(Saved entries)
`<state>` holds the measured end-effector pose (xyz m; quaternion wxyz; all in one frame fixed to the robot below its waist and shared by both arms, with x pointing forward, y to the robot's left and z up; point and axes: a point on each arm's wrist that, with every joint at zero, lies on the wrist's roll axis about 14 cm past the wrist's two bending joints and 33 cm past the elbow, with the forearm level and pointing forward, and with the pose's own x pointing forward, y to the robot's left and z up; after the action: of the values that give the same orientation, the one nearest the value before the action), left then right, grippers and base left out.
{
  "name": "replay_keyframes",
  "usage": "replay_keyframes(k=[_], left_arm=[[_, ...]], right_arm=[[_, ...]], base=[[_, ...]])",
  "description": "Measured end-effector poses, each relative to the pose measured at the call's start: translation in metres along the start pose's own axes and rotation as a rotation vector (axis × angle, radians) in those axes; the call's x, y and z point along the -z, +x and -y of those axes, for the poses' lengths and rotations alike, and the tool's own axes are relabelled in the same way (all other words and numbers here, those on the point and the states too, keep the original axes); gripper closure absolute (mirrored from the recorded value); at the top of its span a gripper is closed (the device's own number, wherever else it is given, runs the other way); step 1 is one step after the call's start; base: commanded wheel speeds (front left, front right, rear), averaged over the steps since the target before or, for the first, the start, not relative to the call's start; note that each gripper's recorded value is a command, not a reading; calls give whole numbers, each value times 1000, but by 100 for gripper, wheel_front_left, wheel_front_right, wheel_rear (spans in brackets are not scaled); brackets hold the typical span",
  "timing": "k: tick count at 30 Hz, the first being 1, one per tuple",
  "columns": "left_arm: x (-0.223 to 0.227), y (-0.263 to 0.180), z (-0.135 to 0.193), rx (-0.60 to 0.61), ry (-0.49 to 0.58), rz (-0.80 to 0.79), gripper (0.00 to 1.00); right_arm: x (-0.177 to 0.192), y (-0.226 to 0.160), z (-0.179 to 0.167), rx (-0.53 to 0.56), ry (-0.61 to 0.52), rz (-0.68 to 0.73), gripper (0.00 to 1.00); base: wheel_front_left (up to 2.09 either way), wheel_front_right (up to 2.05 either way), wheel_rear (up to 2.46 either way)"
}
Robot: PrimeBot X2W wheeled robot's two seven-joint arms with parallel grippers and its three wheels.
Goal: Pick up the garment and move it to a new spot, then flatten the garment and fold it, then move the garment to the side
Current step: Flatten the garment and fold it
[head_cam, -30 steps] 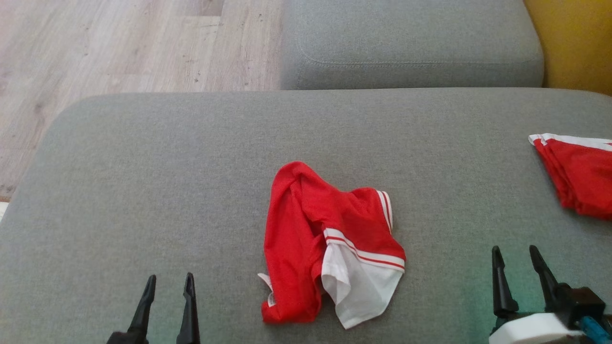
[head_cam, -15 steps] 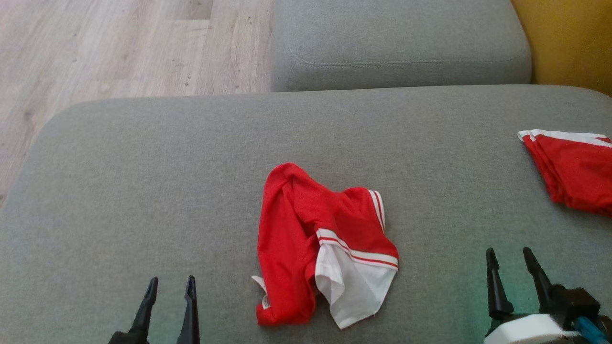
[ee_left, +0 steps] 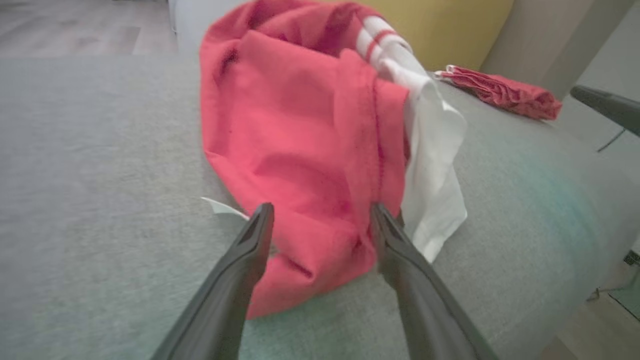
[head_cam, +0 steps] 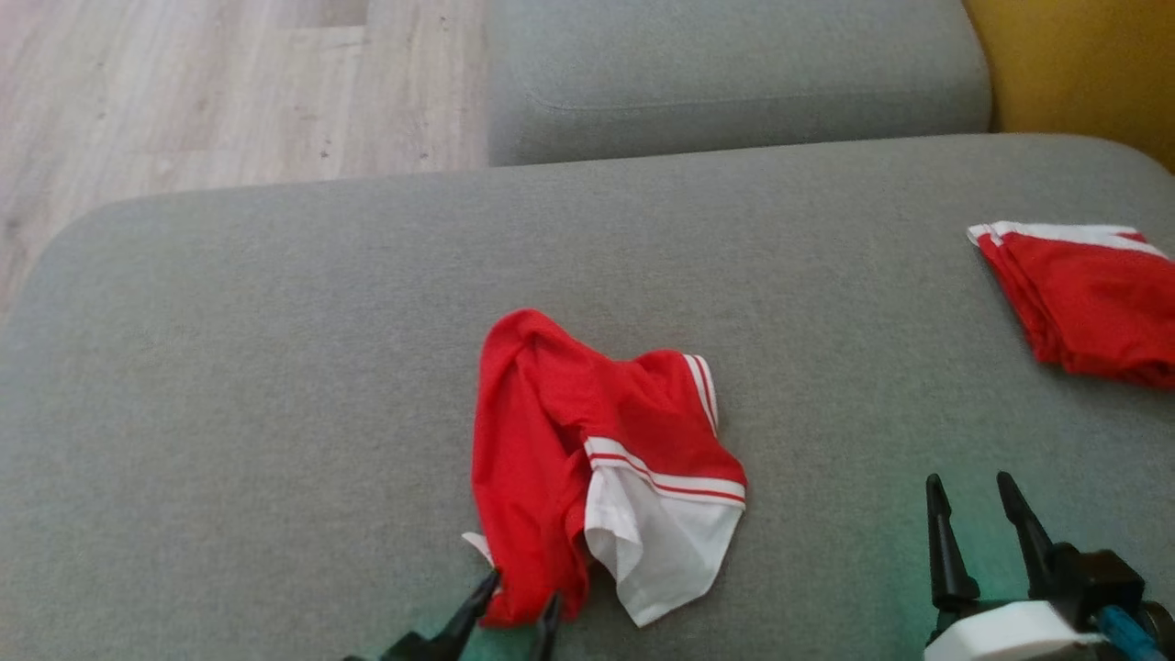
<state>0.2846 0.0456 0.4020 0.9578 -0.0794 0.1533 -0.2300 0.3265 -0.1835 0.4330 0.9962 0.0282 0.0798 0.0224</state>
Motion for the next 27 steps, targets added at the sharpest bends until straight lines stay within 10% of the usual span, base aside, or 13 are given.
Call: replay_keyframes(k=[8, 9, 12, 27], left_arm=[[19, 23, 13, 78, 7, -97, 0], [21, 25, 11, 73, 14, -108, 13], [23, 32, 7, 70, 23, -124, 100], [-96, 24, -2, 123, -56, 112, 100]], right_arm=[[8, -6, 14, 49, 3, -27, 0], [9, -7, 16, 54, -2, -30, 0], [11, -9, 22, 74, 0, -35, 0], [-1, -7, 18, 62, 7, 5, 0]], base=[[0, 0, 0], [0, 0, 0], [0, 0, 0], [0, 0, 0]])
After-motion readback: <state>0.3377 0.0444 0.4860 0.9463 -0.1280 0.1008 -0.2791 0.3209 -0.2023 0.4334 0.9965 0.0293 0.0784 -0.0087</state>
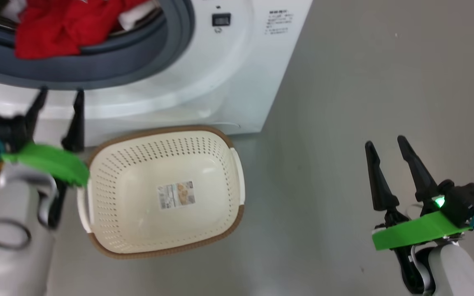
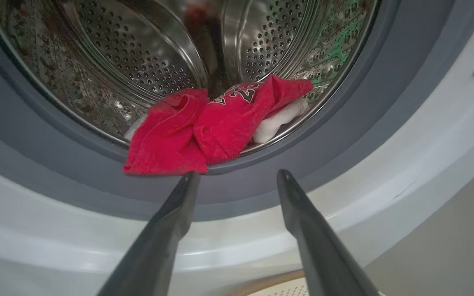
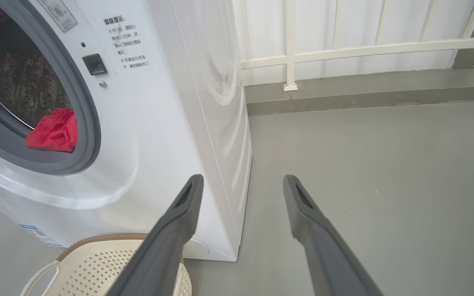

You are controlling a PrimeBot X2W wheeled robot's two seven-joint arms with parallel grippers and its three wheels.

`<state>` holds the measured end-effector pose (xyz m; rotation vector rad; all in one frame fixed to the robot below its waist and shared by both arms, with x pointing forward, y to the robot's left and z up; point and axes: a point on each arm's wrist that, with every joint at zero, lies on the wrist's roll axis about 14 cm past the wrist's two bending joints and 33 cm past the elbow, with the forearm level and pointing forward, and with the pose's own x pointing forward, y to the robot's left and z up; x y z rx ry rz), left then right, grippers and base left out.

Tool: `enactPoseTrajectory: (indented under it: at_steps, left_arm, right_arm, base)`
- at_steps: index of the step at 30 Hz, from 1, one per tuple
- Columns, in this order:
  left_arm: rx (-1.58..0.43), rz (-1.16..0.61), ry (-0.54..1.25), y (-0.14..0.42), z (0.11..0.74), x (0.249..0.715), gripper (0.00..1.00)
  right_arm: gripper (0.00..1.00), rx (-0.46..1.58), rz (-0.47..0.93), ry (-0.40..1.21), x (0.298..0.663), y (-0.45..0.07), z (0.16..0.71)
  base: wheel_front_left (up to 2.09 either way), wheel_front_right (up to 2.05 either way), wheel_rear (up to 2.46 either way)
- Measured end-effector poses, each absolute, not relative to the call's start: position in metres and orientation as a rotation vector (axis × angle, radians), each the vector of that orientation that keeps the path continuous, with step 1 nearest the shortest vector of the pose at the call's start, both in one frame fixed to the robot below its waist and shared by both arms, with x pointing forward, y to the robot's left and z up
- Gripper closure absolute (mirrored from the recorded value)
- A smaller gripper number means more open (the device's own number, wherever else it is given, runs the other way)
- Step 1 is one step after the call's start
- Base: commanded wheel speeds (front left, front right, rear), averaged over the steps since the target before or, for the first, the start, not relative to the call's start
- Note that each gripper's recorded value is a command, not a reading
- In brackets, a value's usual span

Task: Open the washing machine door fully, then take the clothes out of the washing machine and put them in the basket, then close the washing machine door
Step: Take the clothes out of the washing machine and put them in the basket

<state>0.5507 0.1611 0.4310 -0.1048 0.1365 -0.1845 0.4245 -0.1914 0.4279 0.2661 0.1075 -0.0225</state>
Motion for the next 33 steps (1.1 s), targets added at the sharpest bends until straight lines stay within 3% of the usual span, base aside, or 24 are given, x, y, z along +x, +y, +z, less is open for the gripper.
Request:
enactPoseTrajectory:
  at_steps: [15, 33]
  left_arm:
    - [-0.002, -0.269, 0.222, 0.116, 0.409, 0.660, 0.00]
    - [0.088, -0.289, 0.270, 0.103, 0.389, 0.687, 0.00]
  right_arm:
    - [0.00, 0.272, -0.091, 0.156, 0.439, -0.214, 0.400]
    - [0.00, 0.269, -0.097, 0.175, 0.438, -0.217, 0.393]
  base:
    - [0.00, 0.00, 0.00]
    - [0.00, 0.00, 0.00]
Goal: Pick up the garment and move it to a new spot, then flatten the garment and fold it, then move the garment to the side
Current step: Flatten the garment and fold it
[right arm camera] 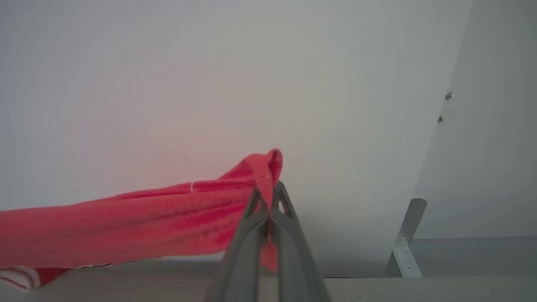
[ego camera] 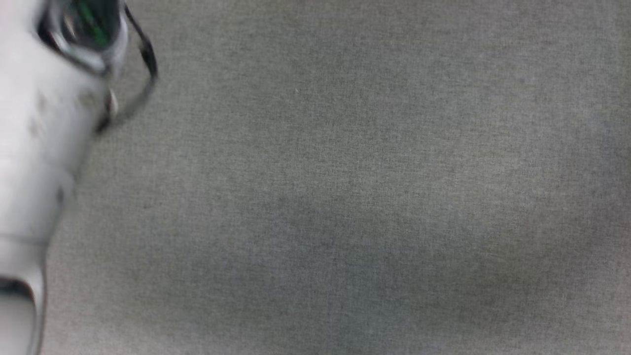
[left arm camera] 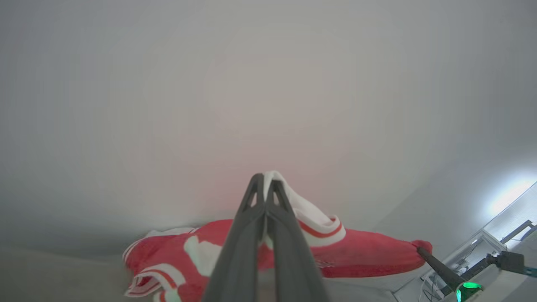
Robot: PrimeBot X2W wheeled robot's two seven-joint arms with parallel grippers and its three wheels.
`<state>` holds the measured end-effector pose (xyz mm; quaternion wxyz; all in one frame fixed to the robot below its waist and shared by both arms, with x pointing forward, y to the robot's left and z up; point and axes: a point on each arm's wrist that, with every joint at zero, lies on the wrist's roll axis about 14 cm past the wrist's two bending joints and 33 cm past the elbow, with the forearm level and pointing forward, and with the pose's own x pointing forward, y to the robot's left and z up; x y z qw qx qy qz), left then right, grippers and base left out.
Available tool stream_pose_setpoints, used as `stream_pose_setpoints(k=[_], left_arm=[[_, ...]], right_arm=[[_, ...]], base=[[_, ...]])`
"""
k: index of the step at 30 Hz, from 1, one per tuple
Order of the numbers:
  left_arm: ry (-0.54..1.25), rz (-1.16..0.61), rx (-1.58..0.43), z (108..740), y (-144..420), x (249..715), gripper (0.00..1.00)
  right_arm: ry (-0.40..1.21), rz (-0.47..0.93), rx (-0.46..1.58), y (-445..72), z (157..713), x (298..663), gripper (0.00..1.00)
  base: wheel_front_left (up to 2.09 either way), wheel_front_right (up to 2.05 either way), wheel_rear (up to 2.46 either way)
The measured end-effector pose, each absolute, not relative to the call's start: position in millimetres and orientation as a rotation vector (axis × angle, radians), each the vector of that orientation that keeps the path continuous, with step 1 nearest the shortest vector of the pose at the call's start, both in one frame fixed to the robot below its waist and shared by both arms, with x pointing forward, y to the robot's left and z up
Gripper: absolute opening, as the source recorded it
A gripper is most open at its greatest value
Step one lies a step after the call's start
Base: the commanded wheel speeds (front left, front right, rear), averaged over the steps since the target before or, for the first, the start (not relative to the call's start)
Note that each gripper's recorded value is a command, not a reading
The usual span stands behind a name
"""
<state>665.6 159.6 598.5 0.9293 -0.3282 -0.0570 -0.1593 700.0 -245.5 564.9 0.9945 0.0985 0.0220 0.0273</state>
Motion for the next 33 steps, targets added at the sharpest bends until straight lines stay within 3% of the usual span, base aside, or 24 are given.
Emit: stream_pose_setpoints(k=[6, 14, 25, 33], left_arm=[[0.001, -0.323, -0.816, 539.0, 156.0, 609.7, 0.0], [0.078, -0.361, -0.808, 506.5, 146.2, 524.5, 0.0], [0.178, -0.321, -0.794, 482.3, 153.7, 423.4, 0.0], [0.219, -0.29, -0.768, 478.2, 164.4, 365.3, 0.0]], right_arm=[[0.217, 0.132, 0.225, -237.5, 503.8, 651.8, 0.0], [0.438, 0.191, 0.265, -241.6, 449.7, 562.1, 0.0], [0.575, 0.205, 0.305, -246.5, 440.0, 442.3, 0.0], [0.594, 0.18, 0.279, -247.4, 467.0, 369.4, 0.0]], base=[[0.0, 0.0, 0.0], [0.0, 0.0, 0.0], [0.0, 0.0, 0.0], [0.0, 0.0, 0.0]])
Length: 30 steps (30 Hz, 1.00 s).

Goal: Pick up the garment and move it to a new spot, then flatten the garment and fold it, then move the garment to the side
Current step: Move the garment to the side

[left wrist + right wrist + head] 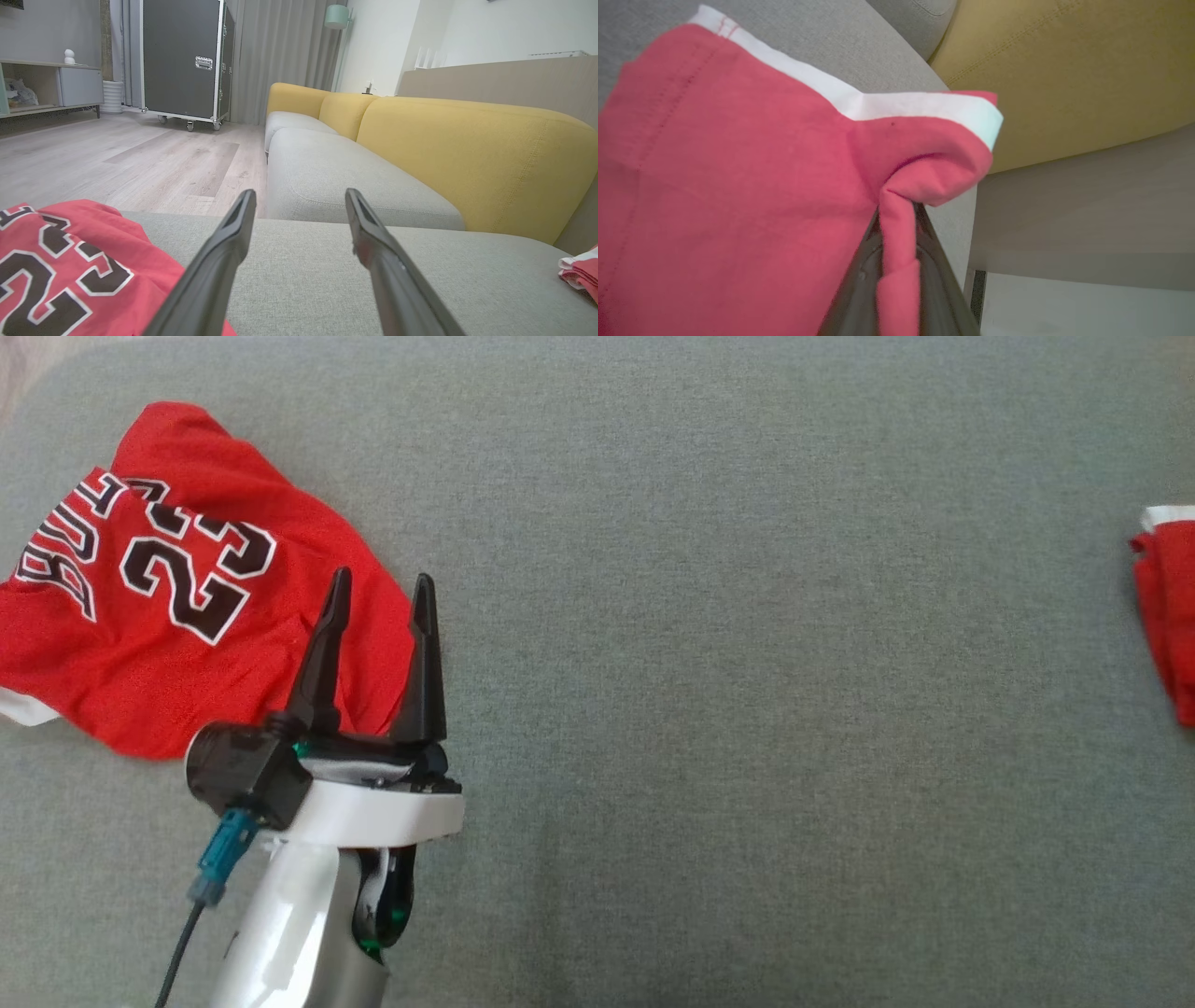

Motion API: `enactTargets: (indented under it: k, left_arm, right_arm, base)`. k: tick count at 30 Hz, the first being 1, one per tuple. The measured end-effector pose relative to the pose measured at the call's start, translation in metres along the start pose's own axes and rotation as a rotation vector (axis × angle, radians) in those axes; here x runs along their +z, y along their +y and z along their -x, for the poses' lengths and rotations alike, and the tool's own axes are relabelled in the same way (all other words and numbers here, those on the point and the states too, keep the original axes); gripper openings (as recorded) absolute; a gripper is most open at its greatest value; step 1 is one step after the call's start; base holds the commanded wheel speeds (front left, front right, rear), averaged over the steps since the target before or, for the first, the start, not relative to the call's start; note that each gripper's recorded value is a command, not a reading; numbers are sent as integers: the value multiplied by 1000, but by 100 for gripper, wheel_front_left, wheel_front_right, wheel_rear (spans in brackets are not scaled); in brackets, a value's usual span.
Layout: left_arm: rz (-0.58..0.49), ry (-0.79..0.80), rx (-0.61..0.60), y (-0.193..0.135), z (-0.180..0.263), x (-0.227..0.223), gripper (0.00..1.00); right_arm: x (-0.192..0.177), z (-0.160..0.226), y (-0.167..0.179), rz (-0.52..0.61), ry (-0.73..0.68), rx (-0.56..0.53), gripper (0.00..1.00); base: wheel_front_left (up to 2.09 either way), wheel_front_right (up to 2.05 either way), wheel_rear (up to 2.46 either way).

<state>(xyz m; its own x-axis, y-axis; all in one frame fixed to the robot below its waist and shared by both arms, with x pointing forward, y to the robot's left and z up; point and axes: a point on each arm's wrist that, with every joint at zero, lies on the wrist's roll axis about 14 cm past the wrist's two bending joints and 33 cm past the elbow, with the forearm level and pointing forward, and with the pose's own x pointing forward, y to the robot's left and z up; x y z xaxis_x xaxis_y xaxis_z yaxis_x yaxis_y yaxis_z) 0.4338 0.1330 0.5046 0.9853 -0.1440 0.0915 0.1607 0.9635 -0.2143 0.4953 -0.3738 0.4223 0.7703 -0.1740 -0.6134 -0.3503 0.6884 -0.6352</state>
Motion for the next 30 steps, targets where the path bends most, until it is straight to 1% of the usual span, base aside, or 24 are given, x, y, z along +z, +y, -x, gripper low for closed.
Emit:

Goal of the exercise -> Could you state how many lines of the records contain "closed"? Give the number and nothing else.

Solution to this task -> 2